There are many religious practices that incorporate fasting, of course, including Ramadan.
And there are plenty of people outside the religious context who do fast (even without the 600 calorie breakfast) one or two days a week quite routinely.
This Eat Fast Eat approach is attractive to me as a more moderate approach which would not require withdrawal from the ordinary routine of work/life.
Has anyone here tried it?
Do you recommend it?
Saturday, August 04, 2012
Local cauliflower looked gorgeous at the grocery store and well priced too: two huge ones for $5.
I chopped them up and simmered them in two cartons of vegetable broth until just tender, then whirred in batches in the food processor with a package of pure coconut cream, a good sized chunk of fresh ginger and a couple generous heaping tablespoonfuls of garam masala.
I stirred in a can of lentils (well drained, well rinsed) and a can of diced tomatoes.

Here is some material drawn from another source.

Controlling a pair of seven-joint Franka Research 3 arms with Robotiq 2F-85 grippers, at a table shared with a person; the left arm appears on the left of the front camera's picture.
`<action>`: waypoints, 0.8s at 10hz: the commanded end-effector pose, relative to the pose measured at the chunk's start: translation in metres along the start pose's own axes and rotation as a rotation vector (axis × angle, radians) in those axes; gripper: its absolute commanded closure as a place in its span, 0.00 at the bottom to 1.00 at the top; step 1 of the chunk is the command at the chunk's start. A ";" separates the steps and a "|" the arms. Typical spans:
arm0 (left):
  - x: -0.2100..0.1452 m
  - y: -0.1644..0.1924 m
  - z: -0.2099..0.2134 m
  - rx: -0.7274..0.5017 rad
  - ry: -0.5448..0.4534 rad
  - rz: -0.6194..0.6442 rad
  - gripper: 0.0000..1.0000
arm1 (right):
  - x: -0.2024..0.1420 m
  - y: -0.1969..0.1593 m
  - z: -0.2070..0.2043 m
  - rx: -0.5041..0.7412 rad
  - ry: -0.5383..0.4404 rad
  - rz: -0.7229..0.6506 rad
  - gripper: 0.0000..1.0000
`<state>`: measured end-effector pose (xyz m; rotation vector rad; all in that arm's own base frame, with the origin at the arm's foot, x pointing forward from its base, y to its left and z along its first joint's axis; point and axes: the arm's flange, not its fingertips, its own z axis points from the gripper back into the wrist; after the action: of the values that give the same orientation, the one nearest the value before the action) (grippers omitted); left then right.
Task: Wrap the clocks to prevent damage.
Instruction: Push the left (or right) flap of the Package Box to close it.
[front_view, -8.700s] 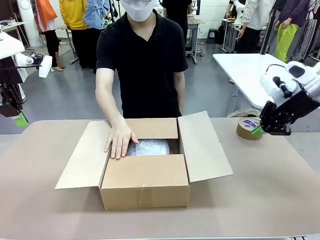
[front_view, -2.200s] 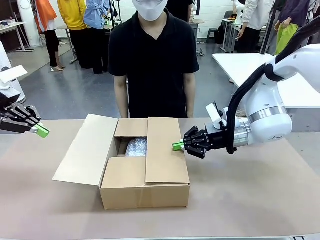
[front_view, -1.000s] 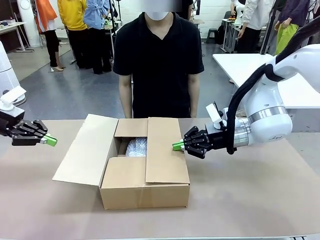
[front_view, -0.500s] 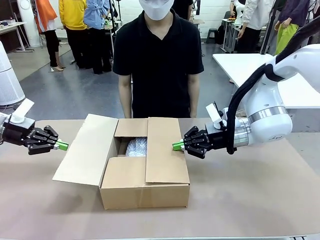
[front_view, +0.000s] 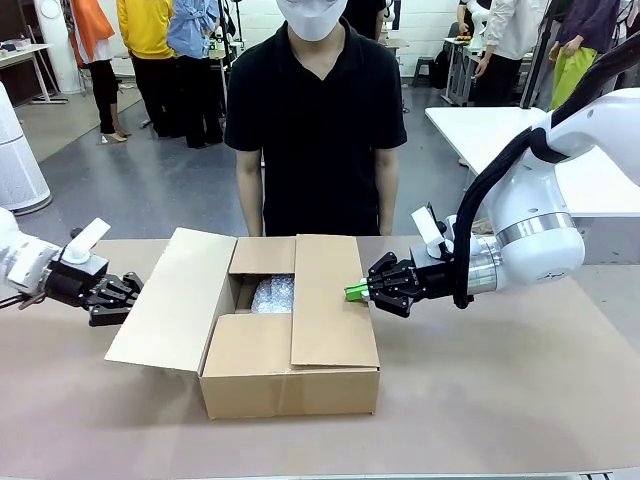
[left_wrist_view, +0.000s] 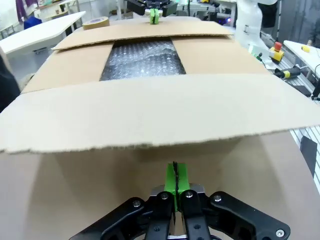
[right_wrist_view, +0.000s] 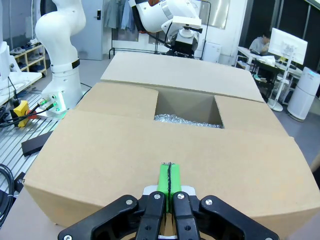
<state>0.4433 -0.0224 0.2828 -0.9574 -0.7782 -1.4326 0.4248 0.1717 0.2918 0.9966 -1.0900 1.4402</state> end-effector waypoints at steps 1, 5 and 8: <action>0.015 0.009 -0.011 -0.016 -0.063 0.001 1.00 | -0.003 0.001 -0.001 -0.002 0.005 -0.003 0.99; 0.050 0.007 -0.030 -0.063 -0.268 -0.039 1.00 | -0.003 0.001 -0.001 -0.002 0.005 -0.003 0.99; 0.060 0.008 -0.055 -0.136 -0.301 -0.005 1.00 | -0.003 0.001 -0.001 -0.002 0.005 -0.003 0.99</action>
<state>0.4434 -0.0879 0.3150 -1.2738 -0.9274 -1.4004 0.4248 0.1717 0.2917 0.9966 -1.0899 1.4402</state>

Simple. Fast. And smells delicious!
Not sure whether this would be best cold or hot: I'll try it tomorrow. But curried coconut cauliflower will be my soup this week!
Friday, August 03, 2012
Last Saturday morning very early I heard some raucous and repeated bird calls which were new to me. I searched the sky outside and noticed a pair of hawk-like birds roosting at the top of a tall tree with some bare branches. They are a little smaller than a crow, larger than a bluejay, and fly very rapidly. They have vertically streaked breasts and horizontally barred tails. Their hooked beaks made it clear they are birds of prey, hawk-like, but they do not soar like the buteos (red tail hawks) or turkey vultures I'm familiar with.

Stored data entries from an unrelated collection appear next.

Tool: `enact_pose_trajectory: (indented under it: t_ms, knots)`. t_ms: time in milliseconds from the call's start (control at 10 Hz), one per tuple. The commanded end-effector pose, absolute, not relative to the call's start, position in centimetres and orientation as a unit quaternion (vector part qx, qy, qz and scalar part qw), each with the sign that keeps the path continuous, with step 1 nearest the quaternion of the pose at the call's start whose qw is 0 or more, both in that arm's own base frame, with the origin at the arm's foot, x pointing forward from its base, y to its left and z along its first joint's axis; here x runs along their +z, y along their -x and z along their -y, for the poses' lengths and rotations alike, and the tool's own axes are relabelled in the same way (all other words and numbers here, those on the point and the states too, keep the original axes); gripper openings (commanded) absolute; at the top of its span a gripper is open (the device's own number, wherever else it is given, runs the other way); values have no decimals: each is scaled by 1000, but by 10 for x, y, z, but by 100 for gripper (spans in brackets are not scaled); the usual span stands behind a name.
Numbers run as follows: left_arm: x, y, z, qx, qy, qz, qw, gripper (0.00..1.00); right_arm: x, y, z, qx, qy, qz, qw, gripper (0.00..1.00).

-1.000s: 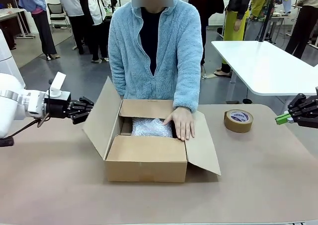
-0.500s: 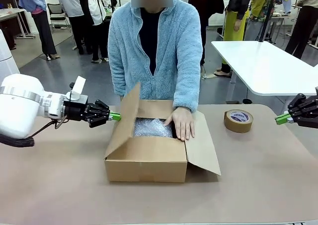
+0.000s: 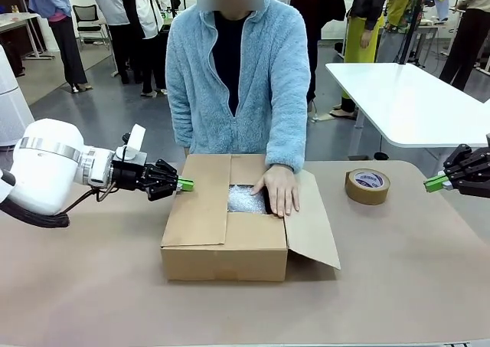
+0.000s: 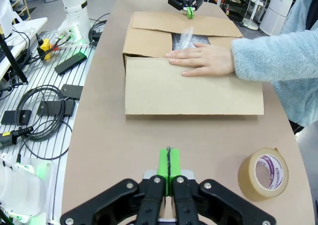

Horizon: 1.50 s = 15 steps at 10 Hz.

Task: Wrap the clocks to prevent damage.
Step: Push the right (or left) flap of the Package Box to close it, then push the left (or right) flap of the Package Box to close it.

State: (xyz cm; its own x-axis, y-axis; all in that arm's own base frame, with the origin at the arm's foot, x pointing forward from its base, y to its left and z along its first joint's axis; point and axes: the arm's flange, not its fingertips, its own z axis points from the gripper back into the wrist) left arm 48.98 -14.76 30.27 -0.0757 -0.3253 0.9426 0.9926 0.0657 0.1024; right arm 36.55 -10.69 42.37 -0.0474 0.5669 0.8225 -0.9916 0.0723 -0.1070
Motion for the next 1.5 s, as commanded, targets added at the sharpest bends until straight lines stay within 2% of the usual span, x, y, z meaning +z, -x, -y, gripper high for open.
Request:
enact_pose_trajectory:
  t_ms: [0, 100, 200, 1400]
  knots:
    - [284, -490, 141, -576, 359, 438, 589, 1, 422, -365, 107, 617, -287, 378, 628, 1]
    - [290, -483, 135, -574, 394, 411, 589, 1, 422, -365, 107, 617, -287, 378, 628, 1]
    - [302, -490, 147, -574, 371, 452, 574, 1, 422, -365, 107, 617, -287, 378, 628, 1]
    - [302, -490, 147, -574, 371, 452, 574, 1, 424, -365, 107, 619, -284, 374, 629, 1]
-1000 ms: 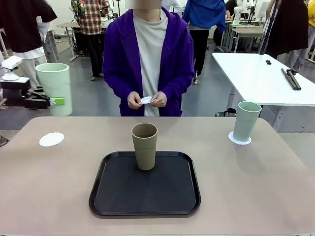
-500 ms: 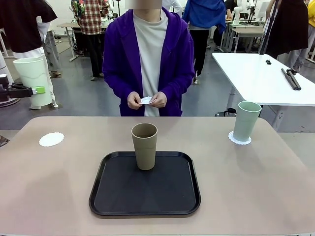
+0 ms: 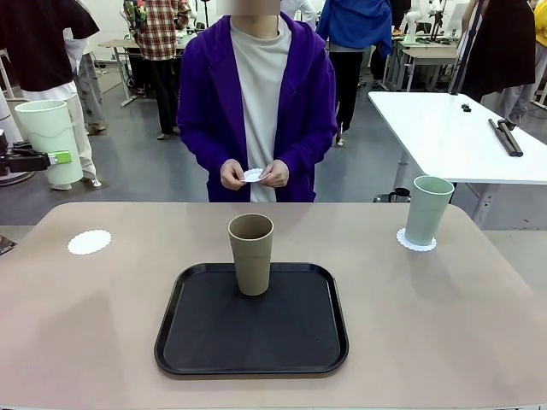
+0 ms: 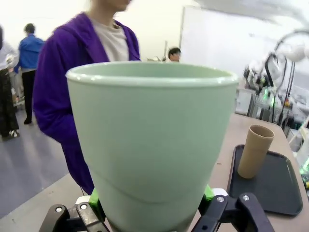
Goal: Place coasters on the table and set cups on them.
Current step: Take one Reusable plastic cup from the Flat Tray and place it on a coaster set by the human.
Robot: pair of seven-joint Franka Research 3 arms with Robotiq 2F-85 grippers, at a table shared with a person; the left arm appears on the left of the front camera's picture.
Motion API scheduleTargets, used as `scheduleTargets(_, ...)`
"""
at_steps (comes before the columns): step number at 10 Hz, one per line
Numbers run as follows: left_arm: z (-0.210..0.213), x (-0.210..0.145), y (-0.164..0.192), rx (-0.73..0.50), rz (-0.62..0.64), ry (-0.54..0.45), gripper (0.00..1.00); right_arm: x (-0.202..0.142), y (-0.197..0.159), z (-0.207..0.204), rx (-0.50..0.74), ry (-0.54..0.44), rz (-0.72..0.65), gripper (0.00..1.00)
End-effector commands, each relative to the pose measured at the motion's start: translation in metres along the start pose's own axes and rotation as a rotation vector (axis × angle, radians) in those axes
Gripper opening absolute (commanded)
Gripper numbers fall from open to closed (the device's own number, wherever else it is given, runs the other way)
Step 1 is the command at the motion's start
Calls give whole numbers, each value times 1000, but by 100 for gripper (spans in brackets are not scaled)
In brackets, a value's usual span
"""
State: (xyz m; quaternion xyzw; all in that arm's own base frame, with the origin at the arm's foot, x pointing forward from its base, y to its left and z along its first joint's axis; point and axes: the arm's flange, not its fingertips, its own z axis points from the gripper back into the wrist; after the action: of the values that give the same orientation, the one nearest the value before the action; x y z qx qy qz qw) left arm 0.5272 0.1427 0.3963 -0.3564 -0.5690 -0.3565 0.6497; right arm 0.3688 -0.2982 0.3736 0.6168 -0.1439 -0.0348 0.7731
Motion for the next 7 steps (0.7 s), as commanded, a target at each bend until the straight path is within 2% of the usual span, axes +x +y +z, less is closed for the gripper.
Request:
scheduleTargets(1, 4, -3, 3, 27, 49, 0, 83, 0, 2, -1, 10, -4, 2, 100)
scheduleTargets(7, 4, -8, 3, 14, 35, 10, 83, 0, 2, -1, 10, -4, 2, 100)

I got out the binoculars and the bird book, began searching various websites, and have identified them as a pair of peregrine falcons. I've been observing them all week. They are most active in the early morning and before dusk, apparently catching bats and birds on the wing and calling constantly while on the hunt. On Thursday morning there were no falcons, but a robin was innocently occupying the roost, which has been a favourite of robins, jays and cardinals for years. With a sudden divebombing attack at incredible speed, one of the peregrines ousted the robin which let out an absolutely terrified cry. I don't know if it escaped or not . . . . Nature red in tooth and claw indeed.

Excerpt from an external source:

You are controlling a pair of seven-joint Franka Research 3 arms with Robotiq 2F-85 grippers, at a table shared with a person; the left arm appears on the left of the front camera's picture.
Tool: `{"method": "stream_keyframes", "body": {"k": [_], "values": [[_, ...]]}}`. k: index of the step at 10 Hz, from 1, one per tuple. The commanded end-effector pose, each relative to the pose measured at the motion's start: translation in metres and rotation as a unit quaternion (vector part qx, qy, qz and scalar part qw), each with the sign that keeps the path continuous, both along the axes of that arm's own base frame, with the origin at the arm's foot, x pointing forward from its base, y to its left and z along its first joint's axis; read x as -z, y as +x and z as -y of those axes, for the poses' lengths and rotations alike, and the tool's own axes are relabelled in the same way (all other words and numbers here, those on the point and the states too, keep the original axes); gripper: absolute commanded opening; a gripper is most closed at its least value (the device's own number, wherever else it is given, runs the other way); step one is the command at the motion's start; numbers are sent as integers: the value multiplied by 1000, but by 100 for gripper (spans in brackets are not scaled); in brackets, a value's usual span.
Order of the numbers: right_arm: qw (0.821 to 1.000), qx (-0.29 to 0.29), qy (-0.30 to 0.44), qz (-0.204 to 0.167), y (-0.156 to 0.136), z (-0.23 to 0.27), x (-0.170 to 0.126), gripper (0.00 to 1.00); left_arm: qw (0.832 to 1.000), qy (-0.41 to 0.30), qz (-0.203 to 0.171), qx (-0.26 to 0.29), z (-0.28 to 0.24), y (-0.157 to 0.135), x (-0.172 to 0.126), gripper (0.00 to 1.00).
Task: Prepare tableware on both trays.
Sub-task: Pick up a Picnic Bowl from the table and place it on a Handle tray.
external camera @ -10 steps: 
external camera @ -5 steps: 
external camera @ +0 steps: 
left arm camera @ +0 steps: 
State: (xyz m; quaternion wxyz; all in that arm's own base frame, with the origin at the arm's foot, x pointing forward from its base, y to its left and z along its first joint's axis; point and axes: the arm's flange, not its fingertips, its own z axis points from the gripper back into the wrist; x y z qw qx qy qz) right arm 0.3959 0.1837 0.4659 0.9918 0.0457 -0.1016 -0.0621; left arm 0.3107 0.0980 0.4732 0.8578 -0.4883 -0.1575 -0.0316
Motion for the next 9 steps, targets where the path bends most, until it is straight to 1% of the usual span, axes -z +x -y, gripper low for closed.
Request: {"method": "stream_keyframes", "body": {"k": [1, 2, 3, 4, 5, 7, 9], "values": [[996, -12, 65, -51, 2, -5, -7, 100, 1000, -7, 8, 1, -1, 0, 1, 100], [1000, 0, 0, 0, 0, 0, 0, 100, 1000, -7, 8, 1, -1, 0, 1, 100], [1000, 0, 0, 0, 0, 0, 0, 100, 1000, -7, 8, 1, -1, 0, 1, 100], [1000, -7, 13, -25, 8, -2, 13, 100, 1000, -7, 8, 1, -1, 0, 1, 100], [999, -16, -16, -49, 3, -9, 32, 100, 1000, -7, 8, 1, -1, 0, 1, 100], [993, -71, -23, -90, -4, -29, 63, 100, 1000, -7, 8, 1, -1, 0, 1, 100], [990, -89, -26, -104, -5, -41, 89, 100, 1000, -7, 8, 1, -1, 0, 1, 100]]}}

This morning I was thrilled to see the two peregrines joined by a third and then a fourth, all jostling with wings outspread on the dead branches. It's clear there is a breeding pair with two adult offspring. I've no idea where the nest was -- perhaps on the flat roof of an adjacent building.
I'm not good at taking pictures, but the National Geographic image in the link looks most like the birds I'm seeing. There are lots of images on the internet and quite a bit of variation in colouring. This National Geographic link has an audio recording too and if you like, you can hear their characteristic call.
Peregrines were rendered just about extinct by DDT by the 1970s, but now DDT is banned they've become a bit of a "cult bird" with their slow resurgence. Webcams are posted in various nesting sites at tall buildings and bridge spans. There is a Canadian Peregrine Foundation, for example, that reports sightings.
I've never seen even one peregrine before, so this has been pretty exciting for me!